The tale isn’t quite so simple and Leighton goes to great lengths and has done a large amount of research to disentangle the complex story which led both to Daniel’s downfall and the twists in online gaming's history. Tzvetkoff was no innocent in his business dealings and did collaborate with authorities after his arrest, but he became a kind of scapegoat for narking on gambling websites which led to thousands of players being frozen out of their accounts and losing their money. Of course, this book isn’t just to do with poker. It’s also a tale which is very emblematic of our time. Fantastic fortunes can be obtained through savvy online business enterprises although hitting gold in this way is extremely rare. Daniel’s story is a high-octane example of how accumulating a fast fortune can sometimes lead to only more greed and grasping for power. Parallel to his journalistic investigations of the present day Leighton uses a novelistic approach to narrate the key events of Daniel’s rise and fall from success. At times he takes liberties getting inside Daniel’s mind to guess at his probable emotional state. Unsurprisingly, when his fortunes fail it’s friends and family who truly love him that count.

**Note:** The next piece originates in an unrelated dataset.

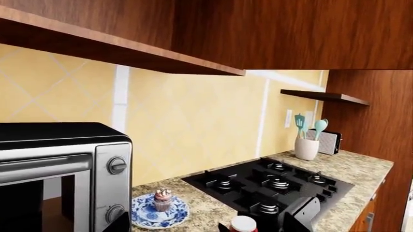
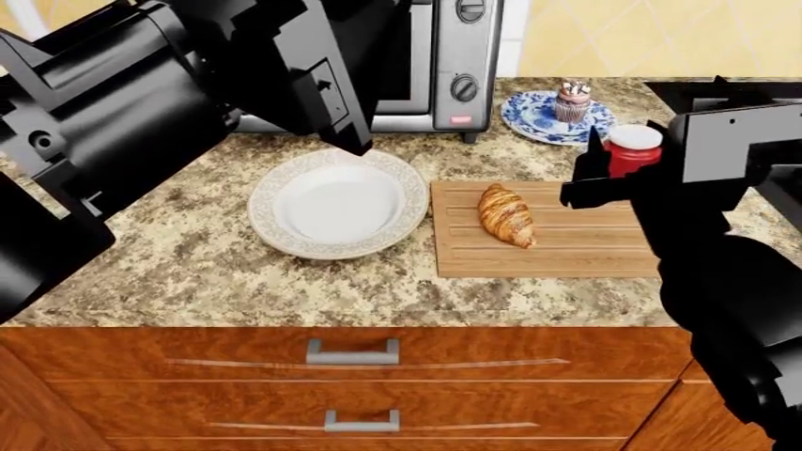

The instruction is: From the different types of pastries on the counter, select a croissant and place it on the cutting board. Then retrieve a jar of jam from the cabinet and place it alongside the croissant on the cutting board.

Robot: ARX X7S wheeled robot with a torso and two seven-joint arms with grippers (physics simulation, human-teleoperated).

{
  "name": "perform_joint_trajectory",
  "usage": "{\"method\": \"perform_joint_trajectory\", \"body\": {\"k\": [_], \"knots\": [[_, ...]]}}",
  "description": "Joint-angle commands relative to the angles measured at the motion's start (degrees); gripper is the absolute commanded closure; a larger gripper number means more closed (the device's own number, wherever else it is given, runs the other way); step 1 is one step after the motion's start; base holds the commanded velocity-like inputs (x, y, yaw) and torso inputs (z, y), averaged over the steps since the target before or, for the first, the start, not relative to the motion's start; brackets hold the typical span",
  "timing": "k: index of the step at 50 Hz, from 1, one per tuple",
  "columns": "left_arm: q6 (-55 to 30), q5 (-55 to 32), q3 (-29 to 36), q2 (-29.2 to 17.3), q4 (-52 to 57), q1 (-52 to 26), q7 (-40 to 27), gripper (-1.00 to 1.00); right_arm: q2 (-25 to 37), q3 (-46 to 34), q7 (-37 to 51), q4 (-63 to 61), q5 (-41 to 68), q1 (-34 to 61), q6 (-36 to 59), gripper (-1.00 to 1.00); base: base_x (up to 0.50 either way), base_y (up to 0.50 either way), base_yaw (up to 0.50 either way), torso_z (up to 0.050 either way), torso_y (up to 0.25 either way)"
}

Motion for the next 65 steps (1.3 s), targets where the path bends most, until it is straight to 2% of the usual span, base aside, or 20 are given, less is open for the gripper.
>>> {"method": "perform_joint_trajectory", "body": {"k": [1, 10, 30, 65], "knots": [[0.02, -0.02, 0.22, 0.10, -0.15, -0.05, 0.14, -1.00, -2.28, -1.50, -3.36, 6.86, -6.56, 0.55, -8.02, 1.00, 0.00, 0.00, 0.00, 0.000, 0.000], [0.04, 0.18, 0.36, 0.22, -0.16, -0.12, 0.42, -1.00, -5.52, -4.56, -6.07, 17.47, -10.77, 6.30, -10.64, 1.00, 0.00, 0.00, 0.00, 0.000, 0.001], [0.01, 1.07, 0.69, 0.26, -0.52, -0.19, 1.06, -1.00, -9.25, -6.22, -7.47, 28.55, -13.64, 10.63, -14.11, 1.00, 0.00, 0.00, 0.00, 0.000, 0.001], [-0.24, 1.09, 1.12, -0.09, -0.38, -0.96, 0.98, -1.00, -7.44, -5.63, -5.74, 25.19, -12.18, 7.22, -10.63, 1.00, 0.00, 0.00, 0.00, 0.000, 0.001]]}}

Alongside recounting the dramatic story of Daniel Tzvetkoff, Leighton makes an argument for possible ways in going forward with online gambling. He quite rightly identifies that (like prohibition) outlawing this risky recreational activity will only fuel the desire to participate in it through more illicit and pernicious means. If the industry is properly regulated then it can lead to a much safer online gambling experience (with safety checks in place to identify and provide help for possible gambling addicts) as well as generating a substantial amount of tax revenue. Of course, those who don’t like poker will no doubt see things quite differently. I would only add that rather than outlawing it completely the US government might consider playing a more active role in running and overseeing the industry with the understanding that the profits will go to charitable causes in a way that is analogous to the way the National Lottery is run in the UK.

Alligator Blood is a very entertaining and somewhat chilling read which sheds light on an extremely lucrative hidden industry.

Back when I used to gamble with the big boys...

Back when I used to gamble with the big boys...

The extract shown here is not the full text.